Have you noticed that the hardest people to get and keep on a project are the subject matter experts (SMEs)? It's as if managers think that general programming or testing skills should suffice, or that the right development and testing tools are all you need. Linda Hayes observes that lately it seems the single biggest challenge has been getting quality time to define requirements and test cases from experts who understand the business domain of the application. If this is happening to you, Linda explains what you can do about it.

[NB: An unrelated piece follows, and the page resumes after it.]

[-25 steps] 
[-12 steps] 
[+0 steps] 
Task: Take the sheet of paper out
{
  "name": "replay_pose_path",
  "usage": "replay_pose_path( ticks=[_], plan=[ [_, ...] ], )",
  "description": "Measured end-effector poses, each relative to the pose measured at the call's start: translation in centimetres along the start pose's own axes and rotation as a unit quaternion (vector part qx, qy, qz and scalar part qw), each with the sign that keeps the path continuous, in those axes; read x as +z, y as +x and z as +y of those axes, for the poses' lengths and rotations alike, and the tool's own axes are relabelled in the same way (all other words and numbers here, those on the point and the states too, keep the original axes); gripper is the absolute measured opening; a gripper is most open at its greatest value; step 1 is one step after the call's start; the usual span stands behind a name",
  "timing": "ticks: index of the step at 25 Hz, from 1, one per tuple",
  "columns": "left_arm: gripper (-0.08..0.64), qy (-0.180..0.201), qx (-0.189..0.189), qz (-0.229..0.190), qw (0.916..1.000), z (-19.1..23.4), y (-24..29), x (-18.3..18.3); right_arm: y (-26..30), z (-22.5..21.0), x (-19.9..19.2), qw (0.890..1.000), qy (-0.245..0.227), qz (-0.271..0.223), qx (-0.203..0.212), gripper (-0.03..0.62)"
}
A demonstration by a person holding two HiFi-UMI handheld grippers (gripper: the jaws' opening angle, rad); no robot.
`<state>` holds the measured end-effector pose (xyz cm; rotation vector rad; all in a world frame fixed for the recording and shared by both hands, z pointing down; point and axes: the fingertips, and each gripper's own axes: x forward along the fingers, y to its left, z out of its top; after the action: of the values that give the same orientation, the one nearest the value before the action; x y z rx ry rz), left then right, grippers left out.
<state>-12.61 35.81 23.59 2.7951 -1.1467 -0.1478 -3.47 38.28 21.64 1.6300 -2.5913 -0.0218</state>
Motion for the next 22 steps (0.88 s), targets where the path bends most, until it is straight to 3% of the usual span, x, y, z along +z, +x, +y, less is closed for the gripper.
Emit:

Getting quality time from SMEs to define requirements and test cases is especially difficult when you move from manual to automated testing. Even when documented—which is unfortunately not the rule—manually executed tests can get away with statements like "Enter valid data and verify that results are correct." What makes the data valid? What makes the response correct? What response is valid for which data? The answer for a manual test is that the person performing the test decides, which is fine if they are application experts. For someone trying to convert a manual test into an automated one, this knowledge is not native. Trying to explain why you need explicit data values can be an exercise in frustration.

No doubt, much of this exasperation is due to the over-enthusiastic cost-cutting fever that swept the industry when the Internet bubble burst, which caused the offshore wave. The problem is that, while you can find programmers in other countries who know coding languages or you can apply brute force to testing with higher offshore headcounts, you can't find foreign experts in US insurance, healthcare, brokerage, and other arcane, regulated industries. Furthermore, this type of knowledge is not easily acquired or transferred. The best SMEs and business analysts gained their expertise through years of hands-on, front-line experience. As a result, SMEs are in high demand and short supply.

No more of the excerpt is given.